=== Task to complete ===
Only the lines from the one containing "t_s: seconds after" through the one containing "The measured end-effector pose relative" should be printed, exactly as they appear below, with both ends included.

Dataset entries
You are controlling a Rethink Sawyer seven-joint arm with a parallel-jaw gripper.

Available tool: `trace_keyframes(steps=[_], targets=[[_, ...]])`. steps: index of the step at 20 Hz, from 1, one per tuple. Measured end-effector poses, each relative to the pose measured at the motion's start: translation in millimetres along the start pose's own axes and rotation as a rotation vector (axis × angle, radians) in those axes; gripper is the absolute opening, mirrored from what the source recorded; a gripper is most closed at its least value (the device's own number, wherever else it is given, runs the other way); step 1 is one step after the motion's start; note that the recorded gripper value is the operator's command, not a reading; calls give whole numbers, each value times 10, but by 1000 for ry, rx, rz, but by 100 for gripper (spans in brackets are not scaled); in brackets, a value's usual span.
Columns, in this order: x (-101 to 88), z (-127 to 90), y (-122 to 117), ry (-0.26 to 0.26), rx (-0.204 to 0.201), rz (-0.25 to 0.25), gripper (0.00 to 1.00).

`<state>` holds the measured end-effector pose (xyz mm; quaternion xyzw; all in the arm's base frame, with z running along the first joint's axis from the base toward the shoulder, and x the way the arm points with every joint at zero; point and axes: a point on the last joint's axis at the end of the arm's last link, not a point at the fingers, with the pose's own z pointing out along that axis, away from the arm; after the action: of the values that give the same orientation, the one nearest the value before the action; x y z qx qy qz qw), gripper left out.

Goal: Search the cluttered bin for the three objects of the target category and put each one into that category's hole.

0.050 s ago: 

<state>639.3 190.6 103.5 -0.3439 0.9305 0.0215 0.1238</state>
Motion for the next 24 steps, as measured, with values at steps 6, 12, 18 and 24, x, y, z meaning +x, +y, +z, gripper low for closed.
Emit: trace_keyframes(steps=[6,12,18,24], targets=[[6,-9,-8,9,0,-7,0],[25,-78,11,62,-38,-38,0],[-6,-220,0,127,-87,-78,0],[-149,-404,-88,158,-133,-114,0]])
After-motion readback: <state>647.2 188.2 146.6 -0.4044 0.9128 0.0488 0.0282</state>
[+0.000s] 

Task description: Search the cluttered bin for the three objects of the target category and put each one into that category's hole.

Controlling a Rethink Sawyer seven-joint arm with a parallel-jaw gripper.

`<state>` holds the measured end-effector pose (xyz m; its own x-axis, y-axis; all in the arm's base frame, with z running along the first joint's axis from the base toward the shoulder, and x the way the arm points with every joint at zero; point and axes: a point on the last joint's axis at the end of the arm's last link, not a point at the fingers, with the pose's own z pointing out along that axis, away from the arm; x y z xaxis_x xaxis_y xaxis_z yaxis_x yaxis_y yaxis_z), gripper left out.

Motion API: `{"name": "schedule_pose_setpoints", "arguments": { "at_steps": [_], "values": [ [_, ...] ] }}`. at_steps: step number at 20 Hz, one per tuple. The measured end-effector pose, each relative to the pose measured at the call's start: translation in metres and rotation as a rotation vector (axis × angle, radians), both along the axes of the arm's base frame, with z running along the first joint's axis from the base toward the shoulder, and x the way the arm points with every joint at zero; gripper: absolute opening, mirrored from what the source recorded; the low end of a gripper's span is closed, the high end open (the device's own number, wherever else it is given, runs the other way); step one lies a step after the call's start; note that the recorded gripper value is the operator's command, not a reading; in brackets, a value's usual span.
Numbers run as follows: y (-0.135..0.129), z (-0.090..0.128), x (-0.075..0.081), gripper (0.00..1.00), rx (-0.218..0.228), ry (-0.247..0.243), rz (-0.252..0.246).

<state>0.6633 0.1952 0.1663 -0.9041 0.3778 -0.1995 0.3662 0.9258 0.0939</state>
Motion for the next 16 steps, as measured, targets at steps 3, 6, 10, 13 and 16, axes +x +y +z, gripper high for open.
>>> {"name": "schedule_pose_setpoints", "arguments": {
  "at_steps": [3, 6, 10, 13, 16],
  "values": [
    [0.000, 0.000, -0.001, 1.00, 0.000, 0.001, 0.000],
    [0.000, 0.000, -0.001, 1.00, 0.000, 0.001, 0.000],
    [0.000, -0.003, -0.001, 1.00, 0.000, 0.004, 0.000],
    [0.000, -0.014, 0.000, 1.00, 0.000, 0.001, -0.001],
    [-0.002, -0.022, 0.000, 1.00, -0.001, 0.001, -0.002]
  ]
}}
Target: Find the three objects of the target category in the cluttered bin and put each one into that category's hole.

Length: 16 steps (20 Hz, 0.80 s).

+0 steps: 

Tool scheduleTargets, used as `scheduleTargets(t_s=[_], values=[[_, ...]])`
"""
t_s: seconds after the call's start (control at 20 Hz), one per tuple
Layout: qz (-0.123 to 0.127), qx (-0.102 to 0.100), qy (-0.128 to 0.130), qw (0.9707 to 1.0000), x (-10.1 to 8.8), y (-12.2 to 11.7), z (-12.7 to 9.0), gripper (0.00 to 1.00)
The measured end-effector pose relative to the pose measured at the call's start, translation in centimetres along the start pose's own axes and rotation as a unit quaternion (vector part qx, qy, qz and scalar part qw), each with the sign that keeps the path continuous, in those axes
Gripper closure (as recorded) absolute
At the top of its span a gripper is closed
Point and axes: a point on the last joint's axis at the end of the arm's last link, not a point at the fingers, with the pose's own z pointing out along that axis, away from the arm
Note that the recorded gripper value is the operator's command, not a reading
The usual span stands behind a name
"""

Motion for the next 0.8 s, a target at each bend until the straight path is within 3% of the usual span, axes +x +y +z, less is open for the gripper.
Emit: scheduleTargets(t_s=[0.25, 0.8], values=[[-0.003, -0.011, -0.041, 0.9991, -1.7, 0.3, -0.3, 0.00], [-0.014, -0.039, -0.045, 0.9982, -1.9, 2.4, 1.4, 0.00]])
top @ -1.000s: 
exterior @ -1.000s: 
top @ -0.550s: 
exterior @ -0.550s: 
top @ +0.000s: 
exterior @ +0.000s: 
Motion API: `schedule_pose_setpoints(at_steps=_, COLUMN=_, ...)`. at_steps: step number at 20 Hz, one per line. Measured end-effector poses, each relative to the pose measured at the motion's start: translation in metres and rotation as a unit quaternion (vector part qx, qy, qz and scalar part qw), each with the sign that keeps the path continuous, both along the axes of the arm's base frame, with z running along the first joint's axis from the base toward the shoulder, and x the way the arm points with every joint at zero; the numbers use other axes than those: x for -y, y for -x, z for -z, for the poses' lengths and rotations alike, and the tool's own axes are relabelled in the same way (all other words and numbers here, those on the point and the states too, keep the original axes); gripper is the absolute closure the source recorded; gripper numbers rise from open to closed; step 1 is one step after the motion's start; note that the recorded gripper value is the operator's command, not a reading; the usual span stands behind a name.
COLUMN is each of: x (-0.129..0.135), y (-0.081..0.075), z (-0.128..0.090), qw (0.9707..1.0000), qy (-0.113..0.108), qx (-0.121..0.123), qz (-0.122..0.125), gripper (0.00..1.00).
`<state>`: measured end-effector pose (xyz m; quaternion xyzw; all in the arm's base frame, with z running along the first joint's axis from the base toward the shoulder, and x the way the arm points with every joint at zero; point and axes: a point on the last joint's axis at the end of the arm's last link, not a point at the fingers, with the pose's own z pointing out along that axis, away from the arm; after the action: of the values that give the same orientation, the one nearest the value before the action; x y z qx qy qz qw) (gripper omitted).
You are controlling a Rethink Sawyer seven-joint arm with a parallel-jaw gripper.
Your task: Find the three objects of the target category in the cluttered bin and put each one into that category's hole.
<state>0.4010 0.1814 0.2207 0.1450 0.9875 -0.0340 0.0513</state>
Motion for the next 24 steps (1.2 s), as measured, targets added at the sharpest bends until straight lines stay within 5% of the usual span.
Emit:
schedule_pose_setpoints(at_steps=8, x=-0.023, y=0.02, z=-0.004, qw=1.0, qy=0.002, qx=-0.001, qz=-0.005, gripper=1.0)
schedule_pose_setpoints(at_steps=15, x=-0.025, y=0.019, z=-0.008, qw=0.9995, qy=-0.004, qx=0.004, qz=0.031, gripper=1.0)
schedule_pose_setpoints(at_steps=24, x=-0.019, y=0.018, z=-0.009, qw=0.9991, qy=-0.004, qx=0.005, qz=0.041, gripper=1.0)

=== Answer box ===
t_s: seconds after the call's start (control at 20 Hz), one per tuple
Layout: qz (-0.123 to 0.127), qx (-0.102 to 0.100), qy (-0.128 to 0.130), qw (0.9707 to 1.0000), x (-10.1 to 8.8), y (-12.2 to 11.7), z (-12.7 to 9.0), gripper (0.00 to 1.00)
The measured end-effector pose relative to the pose measured at the call's start, translation in centimetres along the start pose's own axes and rotation as a unit quaternion (vector part qx, qy, qz and scalar part qw), each with the sign that keeps the path continuous, in those axes

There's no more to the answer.